There are obviously a ton of other factors, including each district’s own history, incumbent candidates, and ways that certain districts tend to move together. I ended up choosing a fairly simple model, to account for the few years I have to work with. This means that it will capture the strongest trends, and leave the rest as uncertainty. The model relies mostly on (a) a district’s last election results for state house, congress, and the president/governor, and (b) the FiveThirtyEight predictions for the current governor and congressional races. It also has election and candidate random effects, to capture correlated outcomes in an election and certain historically over-performing candidates (e.g. 177’s John Taylor).

As such, I expect the model to do a good job of capturing the overall mood of the state, as well as the historic stickiness of incumbents in specific races. Also, when we have a new, unknown candidate, it greatly increases the uncertainty in the race, since it knows nothing about them. If you have a favorite candidate that has an awesome twitter account, the model doesn’t know that. Instead, it shows the full range of outcomes for the historic variance in quality of candidates.

How to read the model
It’s scary to release a forecast into the world, especially one that’s so bullish (see below…). Here’s how to read the results: It’s a simple accounting of a few features that clearly affect elections, weighted for how those features have mattered since 2004. How do you account for gerrymandered districts? For incumbency? For the fact that 2018 is a midterm, the increase in districts that Democrats are contesting, and the overall tenor of US Congress races? This model looks at the historical size of the effects, and weights them accordingly.

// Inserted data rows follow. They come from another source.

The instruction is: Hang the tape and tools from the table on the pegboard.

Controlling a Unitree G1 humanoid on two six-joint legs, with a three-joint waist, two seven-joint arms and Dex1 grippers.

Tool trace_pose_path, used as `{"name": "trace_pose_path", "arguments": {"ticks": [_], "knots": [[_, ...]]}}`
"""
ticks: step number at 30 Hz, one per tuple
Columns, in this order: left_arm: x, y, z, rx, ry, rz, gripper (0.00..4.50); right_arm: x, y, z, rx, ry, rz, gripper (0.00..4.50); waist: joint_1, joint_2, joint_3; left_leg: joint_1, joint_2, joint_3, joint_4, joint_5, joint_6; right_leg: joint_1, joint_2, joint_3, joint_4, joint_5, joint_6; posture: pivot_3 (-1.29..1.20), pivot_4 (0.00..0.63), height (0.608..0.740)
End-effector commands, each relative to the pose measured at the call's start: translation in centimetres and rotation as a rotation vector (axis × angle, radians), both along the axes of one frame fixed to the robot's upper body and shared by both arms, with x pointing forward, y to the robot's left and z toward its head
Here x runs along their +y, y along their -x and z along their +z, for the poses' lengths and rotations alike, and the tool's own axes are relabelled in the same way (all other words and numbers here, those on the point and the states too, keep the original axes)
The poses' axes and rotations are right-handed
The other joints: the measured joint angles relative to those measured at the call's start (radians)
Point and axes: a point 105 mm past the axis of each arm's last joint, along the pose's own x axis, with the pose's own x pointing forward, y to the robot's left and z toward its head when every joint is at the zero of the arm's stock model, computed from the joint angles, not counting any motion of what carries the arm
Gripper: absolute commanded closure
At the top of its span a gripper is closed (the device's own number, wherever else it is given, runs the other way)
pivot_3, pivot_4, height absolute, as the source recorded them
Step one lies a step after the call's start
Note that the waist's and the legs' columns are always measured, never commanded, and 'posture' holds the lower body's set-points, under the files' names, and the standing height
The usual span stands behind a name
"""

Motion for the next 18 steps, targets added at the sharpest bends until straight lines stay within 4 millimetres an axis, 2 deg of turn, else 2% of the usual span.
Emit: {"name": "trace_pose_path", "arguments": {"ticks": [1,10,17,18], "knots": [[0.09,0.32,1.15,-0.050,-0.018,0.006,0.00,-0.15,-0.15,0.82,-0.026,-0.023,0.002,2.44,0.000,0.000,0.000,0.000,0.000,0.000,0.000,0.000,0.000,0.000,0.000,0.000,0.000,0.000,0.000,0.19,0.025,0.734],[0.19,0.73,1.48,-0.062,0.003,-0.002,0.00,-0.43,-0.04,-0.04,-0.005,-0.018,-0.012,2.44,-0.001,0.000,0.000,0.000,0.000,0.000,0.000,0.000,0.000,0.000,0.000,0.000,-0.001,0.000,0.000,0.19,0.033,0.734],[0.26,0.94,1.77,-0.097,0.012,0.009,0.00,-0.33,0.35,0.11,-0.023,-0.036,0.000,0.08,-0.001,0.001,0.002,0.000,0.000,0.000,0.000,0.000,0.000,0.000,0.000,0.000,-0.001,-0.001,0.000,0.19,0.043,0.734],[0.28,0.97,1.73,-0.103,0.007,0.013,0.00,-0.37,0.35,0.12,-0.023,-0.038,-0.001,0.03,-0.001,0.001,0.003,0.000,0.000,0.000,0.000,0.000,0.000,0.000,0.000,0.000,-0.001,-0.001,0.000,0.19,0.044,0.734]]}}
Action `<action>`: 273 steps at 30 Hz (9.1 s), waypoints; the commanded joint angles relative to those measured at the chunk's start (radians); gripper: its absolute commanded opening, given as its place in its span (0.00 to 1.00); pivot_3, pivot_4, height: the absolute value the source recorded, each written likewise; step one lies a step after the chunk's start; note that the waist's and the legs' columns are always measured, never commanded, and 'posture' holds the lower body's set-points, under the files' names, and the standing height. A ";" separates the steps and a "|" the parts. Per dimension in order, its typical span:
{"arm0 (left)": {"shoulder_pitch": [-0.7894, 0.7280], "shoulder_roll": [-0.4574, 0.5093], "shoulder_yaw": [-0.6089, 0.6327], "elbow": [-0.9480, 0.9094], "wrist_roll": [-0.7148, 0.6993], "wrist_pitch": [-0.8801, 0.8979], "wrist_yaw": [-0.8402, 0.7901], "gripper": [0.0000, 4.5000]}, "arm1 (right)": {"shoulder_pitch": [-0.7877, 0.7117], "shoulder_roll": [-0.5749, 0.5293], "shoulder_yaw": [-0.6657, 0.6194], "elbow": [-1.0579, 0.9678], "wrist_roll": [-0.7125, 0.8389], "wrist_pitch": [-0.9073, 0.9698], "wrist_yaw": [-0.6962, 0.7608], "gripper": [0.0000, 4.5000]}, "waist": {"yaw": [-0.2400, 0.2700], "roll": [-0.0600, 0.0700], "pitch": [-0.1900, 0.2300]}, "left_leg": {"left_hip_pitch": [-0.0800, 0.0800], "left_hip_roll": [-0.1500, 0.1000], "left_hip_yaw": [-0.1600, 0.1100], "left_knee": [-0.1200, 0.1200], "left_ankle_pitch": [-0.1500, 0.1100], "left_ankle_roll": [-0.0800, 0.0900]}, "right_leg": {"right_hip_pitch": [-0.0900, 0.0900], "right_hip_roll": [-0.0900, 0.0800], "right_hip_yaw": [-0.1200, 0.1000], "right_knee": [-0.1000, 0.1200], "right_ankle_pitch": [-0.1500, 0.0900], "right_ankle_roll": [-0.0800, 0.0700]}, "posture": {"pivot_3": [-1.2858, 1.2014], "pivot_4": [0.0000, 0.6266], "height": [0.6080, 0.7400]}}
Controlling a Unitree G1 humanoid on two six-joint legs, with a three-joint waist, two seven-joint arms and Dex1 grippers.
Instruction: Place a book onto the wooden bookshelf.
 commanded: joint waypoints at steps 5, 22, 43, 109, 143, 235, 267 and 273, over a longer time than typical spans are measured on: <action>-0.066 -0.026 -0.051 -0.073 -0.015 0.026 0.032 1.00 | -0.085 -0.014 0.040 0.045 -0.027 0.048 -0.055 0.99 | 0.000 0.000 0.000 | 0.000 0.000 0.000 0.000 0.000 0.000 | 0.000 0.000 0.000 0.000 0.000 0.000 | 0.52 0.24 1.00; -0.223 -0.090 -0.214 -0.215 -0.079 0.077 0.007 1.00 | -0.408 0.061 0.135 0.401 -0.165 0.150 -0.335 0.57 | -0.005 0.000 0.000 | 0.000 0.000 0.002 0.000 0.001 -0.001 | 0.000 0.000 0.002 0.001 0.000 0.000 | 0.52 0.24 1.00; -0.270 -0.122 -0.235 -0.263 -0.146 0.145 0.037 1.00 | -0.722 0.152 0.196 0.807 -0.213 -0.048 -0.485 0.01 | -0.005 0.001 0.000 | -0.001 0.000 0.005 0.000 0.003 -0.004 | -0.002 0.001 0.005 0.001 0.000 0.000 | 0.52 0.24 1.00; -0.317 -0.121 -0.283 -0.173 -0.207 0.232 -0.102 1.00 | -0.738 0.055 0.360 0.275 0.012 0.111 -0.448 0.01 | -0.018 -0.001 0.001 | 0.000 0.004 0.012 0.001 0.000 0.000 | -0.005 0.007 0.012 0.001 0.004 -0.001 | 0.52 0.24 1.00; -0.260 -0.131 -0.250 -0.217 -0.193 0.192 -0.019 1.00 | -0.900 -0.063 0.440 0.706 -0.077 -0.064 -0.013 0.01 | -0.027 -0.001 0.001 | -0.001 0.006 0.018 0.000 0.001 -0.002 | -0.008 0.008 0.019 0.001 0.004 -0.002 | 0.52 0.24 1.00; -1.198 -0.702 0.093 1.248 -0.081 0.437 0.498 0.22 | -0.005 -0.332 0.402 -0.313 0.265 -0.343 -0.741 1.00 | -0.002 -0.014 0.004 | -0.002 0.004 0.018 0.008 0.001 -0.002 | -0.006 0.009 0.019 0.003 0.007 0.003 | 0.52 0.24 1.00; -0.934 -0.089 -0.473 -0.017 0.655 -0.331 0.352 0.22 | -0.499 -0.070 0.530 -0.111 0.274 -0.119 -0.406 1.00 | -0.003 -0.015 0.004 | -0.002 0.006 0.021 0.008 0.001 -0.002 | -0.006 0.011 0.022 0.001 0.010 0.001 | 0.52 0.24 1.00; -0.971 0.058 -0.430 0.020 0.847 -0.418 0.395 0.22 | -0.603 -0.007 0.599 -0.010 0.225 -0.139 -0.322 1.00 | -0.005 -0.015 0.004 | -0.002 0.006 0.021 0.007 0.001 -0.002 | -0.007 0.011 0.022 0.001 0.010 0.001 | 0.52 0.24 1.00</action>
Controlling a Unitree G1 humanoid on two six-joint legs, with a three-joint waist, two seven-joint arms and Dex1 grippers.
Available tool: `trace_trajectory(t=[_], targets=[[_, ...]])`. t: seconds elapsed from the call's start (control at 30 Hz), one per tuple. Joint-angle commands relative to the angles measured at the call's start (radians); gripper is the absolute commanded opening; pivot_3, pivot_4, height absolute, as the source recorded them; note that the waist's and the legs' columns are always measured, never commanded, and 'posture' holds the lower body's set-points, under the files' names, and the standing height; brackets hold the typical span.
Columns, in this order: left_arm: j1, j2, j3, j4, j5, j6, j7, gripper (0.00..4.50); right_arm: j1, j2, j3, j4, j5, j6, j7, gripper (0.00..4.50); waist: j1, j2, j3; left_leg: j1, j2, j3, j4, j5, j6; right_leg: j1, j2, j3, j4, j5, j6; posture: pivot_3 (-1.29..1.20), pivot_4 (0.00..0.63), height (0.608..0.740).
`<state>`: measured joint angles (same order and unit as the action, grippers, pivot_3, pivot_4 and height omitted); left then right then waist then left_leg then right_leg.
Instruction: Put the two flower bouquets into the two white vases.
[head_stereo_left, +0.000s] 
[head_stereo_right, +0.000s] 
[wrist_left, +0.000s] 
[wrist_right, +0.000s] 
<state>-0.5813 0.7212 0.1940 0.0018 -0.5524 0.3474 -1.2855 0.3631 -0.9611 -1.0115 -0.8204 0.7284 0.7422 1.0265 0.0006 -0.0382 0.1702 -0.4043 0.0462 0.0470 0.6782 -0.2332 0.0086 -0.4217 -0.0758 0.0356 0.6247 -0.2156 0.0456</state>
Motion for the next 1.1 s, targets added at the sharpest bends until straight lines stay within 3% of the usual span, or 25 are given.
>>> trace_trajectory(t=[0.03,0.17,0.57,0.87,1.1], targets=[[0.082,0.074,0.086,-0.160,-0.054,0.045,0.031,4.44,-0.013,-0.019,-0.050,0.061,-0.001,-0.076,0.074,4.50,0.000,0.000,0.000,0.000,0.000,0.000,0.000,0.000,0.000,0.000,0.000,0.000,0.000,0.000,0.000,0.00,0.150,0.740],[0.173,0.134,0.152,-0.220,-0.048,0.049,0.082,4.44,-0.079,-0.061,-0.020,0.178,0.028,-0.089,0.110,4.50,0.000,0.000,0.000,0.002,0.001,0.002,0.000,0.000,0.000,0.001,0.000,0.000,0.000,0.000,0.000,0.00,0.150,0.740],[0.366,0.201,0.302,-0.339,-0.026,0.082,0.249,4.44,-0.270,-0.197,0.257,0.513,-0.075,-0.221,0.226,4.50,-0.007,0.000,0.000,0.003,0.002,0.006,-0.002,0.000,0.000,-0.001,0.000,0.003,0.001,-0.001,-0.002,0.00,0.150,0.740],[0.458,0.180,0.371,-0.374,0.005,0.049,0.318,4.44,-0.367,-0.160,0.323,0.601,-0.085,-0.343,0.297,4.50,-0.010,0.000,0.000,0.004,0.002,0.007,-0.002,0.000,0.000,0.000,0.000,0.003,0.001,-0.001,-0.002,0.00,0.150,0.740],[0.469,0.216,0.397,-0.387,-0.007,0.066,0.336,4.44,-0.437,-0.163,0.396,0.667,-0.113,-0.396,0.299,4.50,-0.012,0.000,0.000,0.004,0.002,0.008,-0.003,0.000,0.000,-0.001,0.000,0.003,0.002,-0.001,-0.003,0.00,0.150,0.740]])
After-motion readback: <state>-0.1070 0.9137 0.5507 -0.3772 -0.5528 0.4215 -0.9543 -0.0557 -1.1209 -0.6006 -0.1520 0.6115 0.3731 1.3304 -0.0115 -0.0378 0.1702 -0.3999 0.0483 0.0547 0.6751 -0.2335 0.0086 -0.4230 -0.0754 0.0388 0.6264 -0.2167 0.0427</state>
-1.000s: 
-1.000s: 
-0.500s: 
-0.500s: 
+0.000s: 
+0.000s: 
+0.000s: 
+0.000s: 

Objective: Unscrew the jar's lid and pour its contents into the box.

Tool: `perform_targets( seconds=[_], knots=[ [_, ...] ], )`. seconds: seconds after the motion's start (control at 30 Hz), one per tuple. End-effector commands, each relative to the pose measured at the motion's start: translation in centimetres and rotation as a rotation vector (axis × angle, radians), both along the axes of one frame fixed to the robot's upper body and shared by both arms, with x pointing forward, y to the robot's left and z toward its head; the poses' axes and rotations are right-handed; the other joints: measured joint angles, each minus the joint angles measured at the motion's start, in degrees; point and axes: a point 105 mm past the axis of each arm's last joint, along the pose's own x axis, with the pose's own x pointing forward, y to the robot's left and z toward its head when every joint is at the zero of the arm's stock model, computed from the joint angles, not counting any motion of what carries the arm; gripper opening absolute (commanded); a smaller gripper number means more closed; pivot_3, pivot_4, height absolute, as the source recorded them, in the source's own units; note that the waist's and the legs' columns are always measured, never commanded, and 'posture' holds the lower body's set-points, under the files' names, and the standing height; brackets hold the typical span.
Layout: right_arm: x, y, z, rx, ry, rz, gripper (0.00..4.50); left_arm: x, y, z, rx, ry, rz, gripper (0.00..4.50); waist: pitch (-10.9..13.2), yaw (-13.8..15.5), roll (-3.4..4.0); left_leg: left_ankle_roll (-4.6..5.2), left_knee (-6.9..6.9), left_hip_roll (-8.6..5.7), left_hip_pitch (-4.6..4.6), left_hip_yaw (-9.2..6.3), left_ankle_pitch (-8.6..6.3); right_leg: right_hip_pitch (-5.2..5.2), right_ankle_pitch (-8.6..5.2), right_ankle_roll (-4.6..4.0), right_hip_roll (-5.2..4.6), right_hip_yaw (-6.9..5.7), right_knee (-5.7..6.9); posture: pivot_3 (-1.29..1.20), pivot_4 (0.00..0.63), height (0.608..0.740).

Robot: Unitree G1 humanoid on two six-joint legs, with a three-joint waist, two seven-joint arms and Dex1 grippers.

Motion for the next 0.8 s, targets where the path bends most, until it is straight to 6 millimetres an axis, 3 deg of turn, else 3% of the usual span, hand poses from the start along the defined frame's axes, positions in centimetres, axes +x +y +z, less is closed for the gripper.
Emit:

What it doesn’t do is account for the fact that maybe this election is Different™, and won’t look like any we’ve seen in the last 12 years.

How my model could be wrong
Given the lack of historic data, it’s possible that I haven’t captured the full range of potential types of elections there are. Given the need for lagging variables, I’ve further limited the elections I use to model to only elections from 2006-2016. If this election looks wildly different from any of those, then my forecasts could be wrong.

Particularly, if the large attention to the midterm or the nationalization of state politics has changed the correlation between competitive races and turnout, the power of incumbency, or the quality of new candidates, the model could be very wrong, largely by cases where all races swing together. Plausibly, if Democrats are running fundamentally different types of candidates (perhaps more skilled, perhaps more leftist) than in the past, the model won’t capture whether the candidates fit the district better or worse than before.

Finally, one of the largest sources of uncertainty is new candidates. I give the model no information about that, so every time it sees a new candidate, it has to cover the full range of quality, from terrible to great. This increases the uncertainty in each race, and uncertainty will shrink the prediction towards 50-50 (if the Republicans are favored to win most seats by a narrow margin, for example, added uncertainty will more often switch Republican seats to Democratic than vice versa.)

The Prediction
Enough hand wringing.

I predict that in two weeks the Democrats will win between 92 and 110 seats. On average in my simulations, they win 101.5 seats, which is annoyingly, bizarrely, exactly half of 203. They win the majority 53% of the time.

This is surprisingly bullish for Democrats. The average represents a 18.5 seat pickup for them, and even the low end of the confidence interval–92 seats–would be a 9 seat pickup.

My predictions are particularly optimistic on the Philadelphia area’s Democratic challengers, largely because of the sweeping victories expected in the region’s Congressional races. Remember: the model doesn’t know anything about the state candidates themselves, and just uses broad indications of the district and the environment, so your knowledge of a given candidate could mean very different predictions. It gives Democrat Kristin Seale a 32% chance of unseating Quinn in Delco’s 168. It gives Hohenstein a 34% chance of winning the River Wards’ 177, now that John Taylor isn’t in the picture. And it gives Michael Doyle a 36% chance of beating Martina White in 170 in the Northeast.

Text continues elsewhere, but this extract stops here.